Supplied material =>
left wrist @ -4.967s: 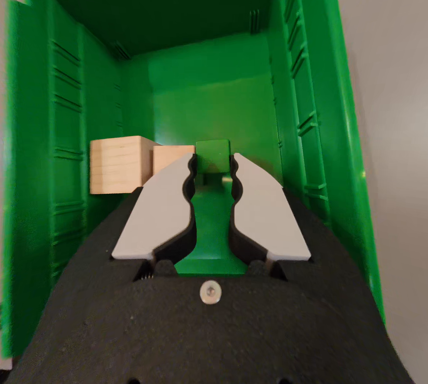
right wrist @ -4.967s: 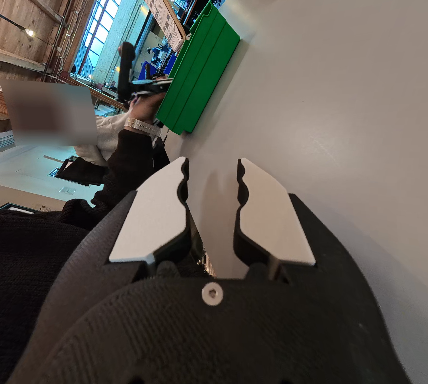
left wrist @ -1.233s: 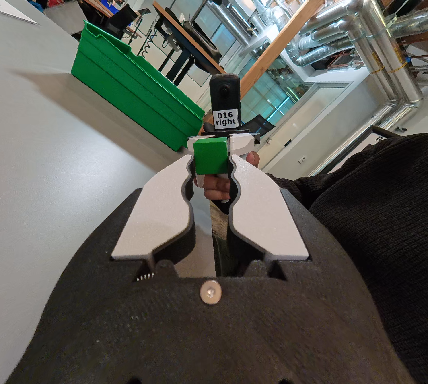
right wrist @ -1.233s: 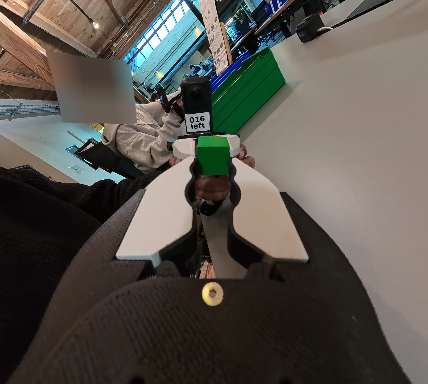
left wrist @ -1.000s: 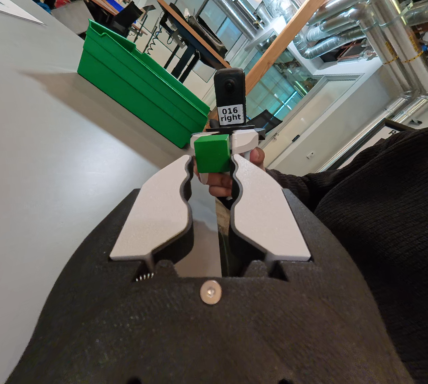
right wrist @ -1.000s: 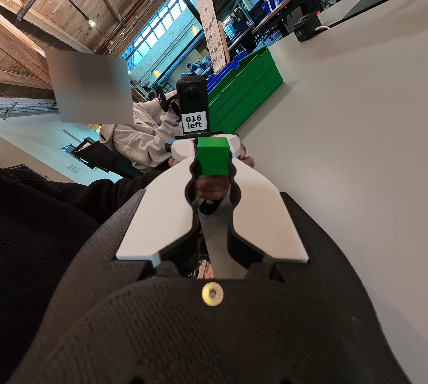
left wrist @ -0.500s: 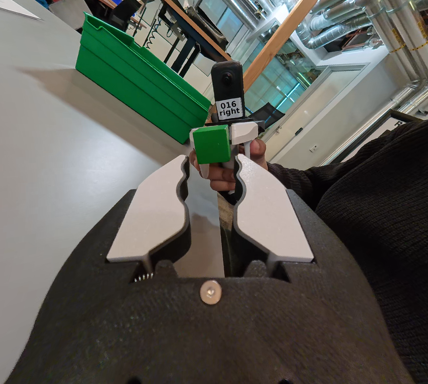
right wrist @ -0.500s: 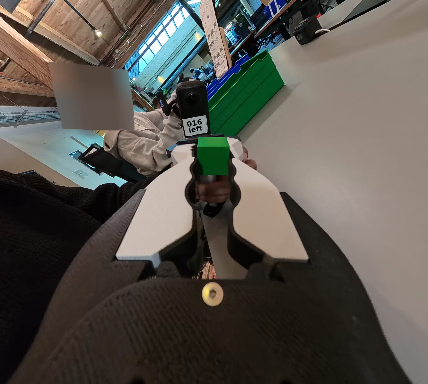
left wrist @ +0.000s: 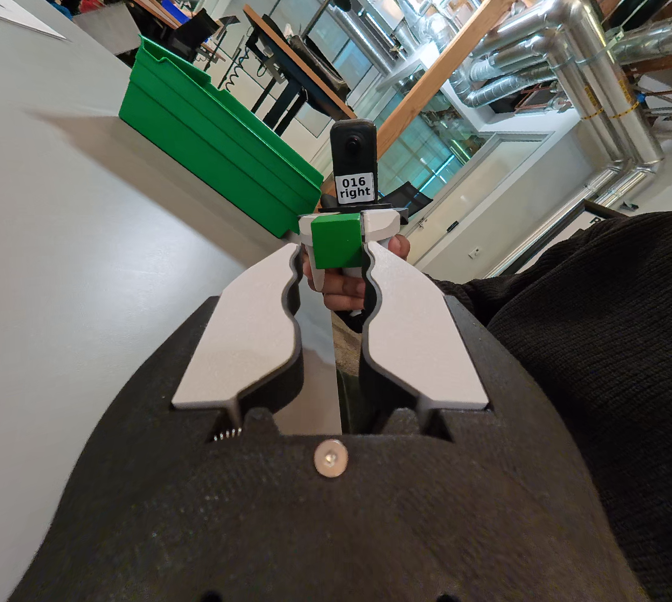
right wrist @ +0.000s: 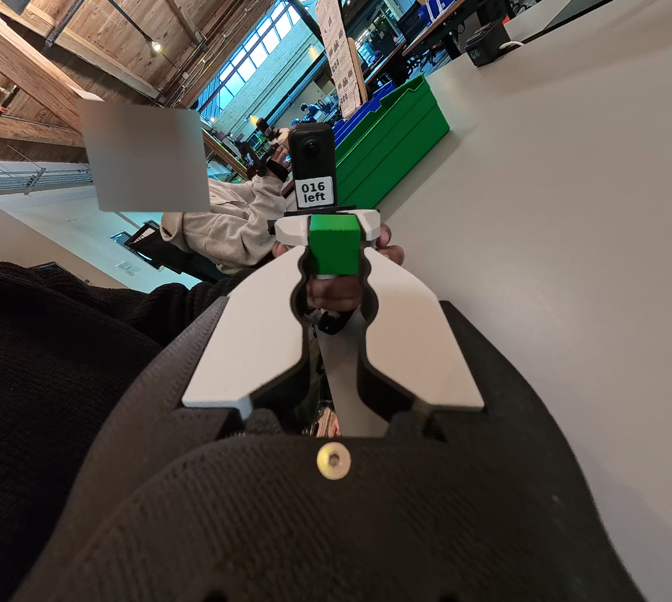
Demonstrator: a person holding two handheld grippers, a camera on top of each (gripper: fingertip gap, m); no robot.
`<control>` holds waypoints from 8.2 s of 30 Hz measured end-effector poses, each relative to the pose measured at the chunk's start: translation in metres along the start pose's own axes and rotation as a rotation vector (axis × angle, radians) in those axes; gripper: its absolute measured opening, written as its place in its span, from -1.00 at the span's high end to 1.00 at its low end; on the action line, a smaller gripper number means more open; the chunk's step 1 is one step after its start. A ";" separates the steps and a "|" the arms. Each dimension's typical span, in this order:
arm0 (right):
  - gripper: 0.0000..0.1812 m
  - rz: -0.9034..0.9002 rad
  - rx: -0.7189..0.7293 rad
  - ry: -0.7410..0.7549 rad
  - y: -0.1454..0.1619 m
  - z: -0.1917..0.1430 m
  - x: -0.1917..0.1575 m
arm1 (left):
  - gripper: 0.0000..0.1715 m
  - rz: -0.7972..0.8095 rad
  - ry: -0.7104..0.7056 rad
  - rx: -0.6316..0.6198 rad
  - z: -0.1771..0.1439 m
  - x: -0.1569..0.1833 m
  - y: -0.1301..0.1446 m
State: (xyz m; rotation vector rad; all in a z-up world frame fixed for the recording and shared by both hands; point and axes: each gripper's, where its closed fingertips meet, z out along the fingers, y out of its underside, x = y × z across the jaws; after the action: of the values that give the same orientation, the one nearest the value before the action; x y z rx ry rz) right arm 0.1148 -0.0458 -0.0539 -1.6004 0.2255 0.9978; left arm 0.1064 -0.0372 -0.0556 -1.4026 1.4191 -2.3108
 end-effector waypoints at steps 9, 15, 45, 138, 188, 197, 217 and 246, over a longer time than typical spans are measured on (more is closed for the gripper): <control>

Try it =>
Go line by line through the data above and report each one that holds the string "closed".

Exercise response =>
State: (xyz m; rotation vector rad; all in a z-up world frame fixed for the recording and shared by both hands; point and axes: each gripper's, where its closed fingertips meet, z out along the fingers, y out of its underside, x = y × z across the jaws; after the action: of the values that give the same orientation, the one nearest the value before the action; x y z rx ry rz) right arm 0.1148 -0.0458 -0.0539 -1.6004 0.2255 0.9978; left arm 0.1064 -0.0372 -0.0556 -1.4026 1.4191 -2.3108
 end-effector waypoints at steps 9, 15, 45, 138, 188, 197, 217 and 246, over a longer time than typical spans are measured on (more is closed for the gripper): <control>

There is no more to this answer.